(EXERCISE DETAILS)
Repeat every line of the material below exactly.

(SOURCE MATERIAL)
= Beginning of Section =

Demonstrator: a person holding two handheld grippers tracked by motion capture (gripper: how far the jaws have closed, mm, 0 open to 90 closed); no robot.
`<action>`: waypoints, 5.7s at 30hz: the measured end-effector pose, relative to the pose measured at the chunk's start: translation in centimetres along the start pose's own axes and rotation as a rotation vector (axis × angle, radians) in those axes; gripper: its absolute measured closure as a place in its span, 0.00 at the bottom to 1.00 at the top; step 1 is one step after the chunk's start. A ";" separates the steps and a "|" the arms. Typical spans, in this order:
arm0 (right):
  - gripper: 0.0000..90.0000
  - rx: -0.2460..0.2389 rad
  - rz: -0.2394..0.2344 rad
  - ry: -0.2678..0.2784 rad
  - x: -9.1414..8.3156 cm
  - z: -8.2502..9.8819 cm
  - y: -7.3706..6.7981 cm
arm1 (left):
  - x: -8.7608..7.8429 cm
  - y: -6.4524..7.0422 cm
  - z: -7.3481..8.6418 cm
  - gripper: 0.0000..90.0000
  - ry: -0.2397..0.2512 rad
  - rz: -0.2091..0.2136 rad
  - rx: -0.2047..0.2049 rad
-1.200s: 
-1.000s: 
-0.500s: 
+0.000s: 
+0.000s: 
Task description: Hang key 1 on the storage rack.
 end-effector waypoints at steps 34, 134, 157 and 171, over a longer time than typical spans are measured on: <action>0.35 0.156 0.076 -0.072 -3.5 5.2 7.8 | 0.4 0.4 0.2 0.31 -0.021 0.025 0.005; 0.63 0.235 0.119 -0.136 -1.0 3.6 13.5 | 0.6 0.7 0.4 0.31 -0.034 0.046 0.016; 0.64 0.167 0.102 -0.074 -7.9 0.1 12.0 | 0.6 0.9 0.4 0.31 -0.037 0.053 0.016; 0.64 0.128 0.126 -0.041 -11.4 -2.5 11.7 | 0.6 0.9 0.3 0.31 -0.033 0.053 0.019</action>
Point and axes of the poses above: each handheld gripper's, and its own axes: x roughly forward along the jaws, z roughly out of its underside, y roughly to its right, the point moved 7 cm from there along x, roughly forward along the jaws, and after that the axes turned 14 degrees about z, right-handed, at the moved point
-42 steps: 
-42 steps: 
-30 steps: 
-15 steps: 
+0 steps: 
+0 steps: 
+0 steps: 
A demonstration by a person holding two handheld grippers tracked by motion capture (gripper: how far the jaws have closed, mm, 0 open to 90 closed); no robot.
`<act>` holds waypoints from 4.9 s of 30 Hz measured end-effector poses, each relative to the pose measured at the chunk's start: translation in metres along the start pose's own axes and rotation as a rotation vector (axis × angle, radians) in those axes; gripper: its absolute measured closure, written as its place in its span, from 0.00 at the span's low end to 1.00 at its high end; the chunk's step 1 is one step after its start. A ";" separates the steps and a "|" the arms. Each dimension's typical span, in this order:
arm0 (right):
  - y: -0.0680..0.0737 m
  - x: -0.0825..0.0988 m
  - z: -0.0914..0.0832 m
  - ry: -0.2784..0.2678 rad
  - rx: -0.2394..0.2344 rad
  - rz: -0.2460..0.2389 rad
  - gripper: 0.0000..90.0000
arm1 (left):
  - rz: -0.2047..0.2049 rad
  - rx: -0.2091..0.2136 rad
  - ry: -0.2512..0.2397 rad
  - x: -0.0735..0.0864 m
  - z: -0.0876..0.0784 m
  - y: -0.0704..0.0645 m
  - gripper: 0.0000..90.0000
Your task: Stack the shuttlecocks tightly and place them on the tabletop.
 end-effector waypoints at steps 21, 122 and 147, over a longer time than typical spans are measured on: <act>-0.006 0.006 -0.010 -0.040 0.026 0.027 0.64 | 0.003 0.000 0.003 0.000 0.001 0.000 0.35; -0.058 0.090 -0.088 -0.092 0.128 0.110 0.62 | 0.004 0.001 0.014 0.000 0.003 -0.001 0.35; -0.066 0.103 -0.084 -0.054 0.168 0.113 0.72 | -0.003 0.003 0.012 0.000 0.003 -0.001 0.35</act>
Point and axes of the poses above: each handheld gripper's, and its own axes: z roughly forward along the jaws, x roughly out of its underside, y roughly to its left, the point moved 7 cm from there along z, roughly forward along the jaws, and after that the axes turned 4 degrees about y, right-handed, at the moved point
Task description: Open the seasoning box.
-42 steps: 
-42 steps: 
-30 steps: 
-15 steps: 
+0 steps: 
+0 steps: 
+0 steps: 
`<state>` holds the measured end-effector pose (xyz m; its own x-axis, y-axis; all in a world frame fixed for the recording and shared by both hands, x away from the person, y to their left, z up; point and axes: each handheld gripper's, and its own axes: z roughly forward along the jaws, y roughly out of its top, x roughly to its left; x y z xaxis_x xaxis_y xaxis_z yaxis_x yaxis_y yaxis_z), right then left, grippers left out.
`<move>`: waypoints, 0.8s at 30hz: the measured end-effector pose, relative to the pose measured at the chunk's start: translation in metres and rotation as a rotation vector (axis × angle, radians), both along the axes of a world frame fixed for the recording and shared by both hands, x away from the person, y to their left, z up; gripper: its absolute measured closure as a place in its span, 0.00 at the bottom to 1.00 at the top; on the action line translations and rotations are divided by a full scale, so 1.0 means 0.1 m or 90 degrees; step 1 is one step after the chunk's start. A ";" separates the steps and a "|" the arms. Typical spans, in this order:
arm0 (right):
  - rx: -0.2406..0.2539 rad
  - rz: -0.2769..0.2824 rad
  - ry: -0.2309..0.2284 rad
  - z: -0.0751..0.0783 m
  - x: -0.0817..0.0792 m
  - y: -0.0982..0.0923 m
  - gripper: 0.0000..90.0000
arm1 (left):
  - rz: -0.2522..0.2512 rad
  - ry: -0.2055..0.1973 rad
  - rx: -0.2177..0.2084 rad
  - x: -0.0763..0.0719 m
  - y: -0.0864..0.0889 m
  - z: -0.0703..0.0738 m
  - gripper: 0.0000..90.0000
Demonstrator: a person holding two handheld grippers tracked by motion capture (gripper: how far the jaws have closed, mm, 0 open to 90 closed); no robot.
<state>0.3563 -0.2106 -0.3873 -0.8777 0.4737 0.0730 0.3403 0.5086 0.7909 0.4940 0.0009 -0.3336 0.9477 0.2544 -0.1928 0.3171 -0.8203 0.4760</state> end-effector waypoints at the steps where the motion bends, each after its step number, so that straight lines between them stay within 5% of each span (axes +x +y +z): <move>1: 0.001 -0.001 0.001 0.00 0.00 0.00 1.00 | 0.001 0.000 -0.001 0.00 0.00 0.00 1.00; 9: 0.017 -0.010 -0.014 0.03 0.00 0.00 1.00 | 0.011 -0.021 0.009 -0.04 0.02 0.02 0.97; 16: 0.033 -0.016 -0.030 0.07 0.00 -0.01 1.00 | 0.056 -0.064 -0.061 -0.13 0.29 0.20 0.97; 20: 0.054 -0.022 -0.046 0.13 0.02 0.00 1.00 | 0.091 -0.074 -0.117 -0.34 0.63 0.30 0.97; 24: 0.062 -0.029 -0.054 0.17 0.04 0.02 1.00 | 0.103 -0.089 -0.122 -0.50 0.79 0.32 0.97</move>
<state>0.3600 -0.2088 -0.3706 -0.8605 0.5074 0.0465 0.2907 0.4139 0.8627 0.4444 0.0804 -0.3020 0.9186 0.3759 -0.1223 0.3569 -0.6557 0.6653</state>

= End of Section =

(COMPLETED EXERCISE)
Demonstrator: a person holding two handheld grippers tracked by motion capture (gripper: how far the jaws have closed, mm, 0 open to 90 closed); no robot.
`<action>`: waypoints, 5.7s at 30hz: the measured end-effector pose, relative to the pose measured at the chunk's start: translation in centimetres along the start pose's own axes and rotation as a rotation vector (axis × angle, radians) in those axes; gripper: its absolute measured closure as a place in its span, 0.00 at the bottom to 1.00 at the top; step 1 is one step after the chunk's start. A ";" separates the steps and a "|" the arms. Typical spans, in this order:
arm0 (right):
  - gripper: 0.0000..90.0000
  - rx: -0.2460..0.2389 rad
  - rz: -0.2394..0.2344 rad
  - ry: -0.2678..0.2784 rad
  - x: -9.1414..8.3156 cm
  - z: -8.2502..9.8819 cm
  - y: -7.3706..6.7981 cm
arm1 (left):
  - x: -8.7608..7.8429 cm
  - y: -6.4524..7.0422 cm
  - z: -7.3481..8.6418 cm
  - gripper: 0.0000..90.0000
  - ry: -0.2397..0.2512 rad
  - rz: -0.2091..0.2136 rad
  - rx: -0.2047..0.2049 rad
-1.200s: 
-1.000s: 
-0.500s: 
+0.000s: 
+0.000s: 
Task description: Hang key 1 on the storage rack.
 end-effector waypoints at steps 34, 134, 157 and 171, over a longer time than typical spans are measured on: <action>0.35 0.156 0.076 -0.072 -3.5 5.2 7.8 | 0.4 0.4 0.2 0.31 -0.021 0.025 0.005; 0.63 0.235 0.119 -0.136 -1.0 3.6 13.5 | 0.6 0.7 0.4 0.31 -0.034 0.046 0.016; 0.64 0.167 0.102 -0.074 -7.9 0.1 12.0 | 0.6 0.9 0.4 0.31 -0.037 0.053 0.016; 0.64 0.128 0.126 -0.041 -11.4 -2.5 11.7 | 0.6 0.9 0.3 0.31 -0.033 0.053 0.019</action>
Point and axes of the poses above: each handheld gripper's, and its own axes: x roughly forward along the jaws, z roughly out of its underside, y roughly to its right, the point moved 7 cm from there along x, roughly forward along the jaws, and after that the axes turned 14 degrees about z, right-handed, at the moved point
-42 steps: 
-42 steps: 
-30 steps: 
-15 steps: 
+0 steps: 
+0 steps: 
+0 steps: 
A demonstration by a person holding two handheld grippers tracked by motion capture (gripper: how far the jaws have closed, mm, 0 open to 90 closed); no robot.
`<act>` holds waypoints from 4.9 s of 30 Hz measured end-effector poses, each relative to the pose measured at the chunk's start: translation in metres along the start pose's own axes and rotation as a rotation vector (axis × angle, radians) in those axes; gripper: its absolute measured closure, written as its place in its span, from 0.00 at the span's low end to 1.00 at its high end; the chunk's step 1 is one step after its start. A ";" separates the steps and a "|" the arms. Each dimension's typical span, in this order:
arm0 (right):
  - y: -0.0680..0.0737 m
  - x: -0.0825..0.0988 m
  - z: -0.0914..0.0832 m
  - ry: -0.2784..0.2678 rad
  - rx: -0.2394..0.2344 rad
  - rz: -0.2460..0.2389 rad
  - gripper: 0.0000..90.0000
arm1 (left):
  - rz: -0.2047..0.2049 rad
  - rx: -0.2091..0.2136 rad
  - ry: -0.2512..0.2397 rad
  - x: -0.0735..0.0864 m
  - z: -0.0876..0.0784 m
  - y: -0.0704..0.0645 m
  - gripper: 0.0000..90.0000
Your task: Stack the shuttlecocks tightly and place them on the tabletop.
 end-effector waypoints at steps 21, 122 and 147, over a longer time than typical spans are measured on: <act>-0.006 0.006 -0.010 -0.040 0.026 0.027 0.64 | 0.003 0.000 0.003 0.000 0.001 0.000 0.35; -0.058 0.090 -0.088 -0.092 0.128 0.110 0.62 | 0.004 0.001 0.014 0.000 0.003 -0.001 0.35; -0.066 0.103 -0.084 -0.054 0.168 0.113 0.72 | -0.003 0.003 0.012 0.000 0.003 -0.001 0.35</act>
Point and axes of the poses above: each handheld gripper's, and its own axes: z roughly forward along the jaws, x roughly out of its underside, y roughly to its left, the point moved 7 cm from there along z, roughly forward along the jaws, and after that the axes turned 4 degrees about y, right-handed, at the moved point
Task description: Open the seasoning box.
-42 steps: 
-42 steps: 
-30 steps: 
-15 steps: 
+0 steps: 
+0 steps: 
+0 steps: 
`<state>` holds the measured end-effector pose (xyz m; its own x-axis, y-axis; all in a world frame fixed for the recording and shared by both hands, x away from the person, y to their left, z up; point and axes: each handheld gripper's, and its own axes: z roughly forward along the jaws, y roughly out of its top, x roughly to its left; x y z xaxis_x xaxis_y xaxis_z yaxis_x yaxis_y yaxis_z), right then left, grippers left out.
`<move>`: waypoints, 0.8s at 30hz: the measured end-effector pose, relative to the pose measured at the chunk's start: translation in metres and rotation as a rotation vector (axis × angle, radians), both along the axes of a world frame fixed for the recording and shared by both hands, x away from the person, y to their left, z up; gripper: its absolute measured closure as a place in its span, 0.00 at the bottom to 1.00 at the top; on the action line translations and rotations are divided by a full scale, so 1.0 means 0.1 m or 90 degrees; step 1 is one step after the chunk's start. A ";" separates the steps and a "|" the arms. Typical spans, in this order:
arm0 (right):
  - rx: -0.2406..0.2539 rad
  - rz: -0.2769..0.2824 rad
  - ry: -0.2309..0.2284 rad
  - z: -0.0751..0.0783 m
  - x: -0.0817..0.0792 m
  - y: -0.0982..0.0923 m
  - gripper: 0.0000..90.0000
arm1 (left):
  - rz: -0.2522..0.2512 rad
  - ry: -0.2055..0.1973 rad
  - rx: -0.2177..0.2084 rad
  - x: -0.0763..0.0719 m
  - y: -0.0864..0.0889 m
  - z: -0.0703..0.0738 m
  - gripper: 0.0000..90.0000
Demonstrator: a person holding two handheld grippers tracked by motion capture (gripper: how far the jaws have closed, mm, 0 open to 90 closed); no robot.
<state>0.3563 -0.2106 -0.3873 -0.8777 0.4737 0.0730 0.3403 0.5086 0.7909 0.4940 0.0009 -0.3336 0.9477 0.2544 -0.1928 0.3171 -0.8203 0.4760</state> end-effector waypoints at the steps where the motion bends, each after its step number, so that straight lines between them stay within 5% of each span (axes +x +y +z): <move>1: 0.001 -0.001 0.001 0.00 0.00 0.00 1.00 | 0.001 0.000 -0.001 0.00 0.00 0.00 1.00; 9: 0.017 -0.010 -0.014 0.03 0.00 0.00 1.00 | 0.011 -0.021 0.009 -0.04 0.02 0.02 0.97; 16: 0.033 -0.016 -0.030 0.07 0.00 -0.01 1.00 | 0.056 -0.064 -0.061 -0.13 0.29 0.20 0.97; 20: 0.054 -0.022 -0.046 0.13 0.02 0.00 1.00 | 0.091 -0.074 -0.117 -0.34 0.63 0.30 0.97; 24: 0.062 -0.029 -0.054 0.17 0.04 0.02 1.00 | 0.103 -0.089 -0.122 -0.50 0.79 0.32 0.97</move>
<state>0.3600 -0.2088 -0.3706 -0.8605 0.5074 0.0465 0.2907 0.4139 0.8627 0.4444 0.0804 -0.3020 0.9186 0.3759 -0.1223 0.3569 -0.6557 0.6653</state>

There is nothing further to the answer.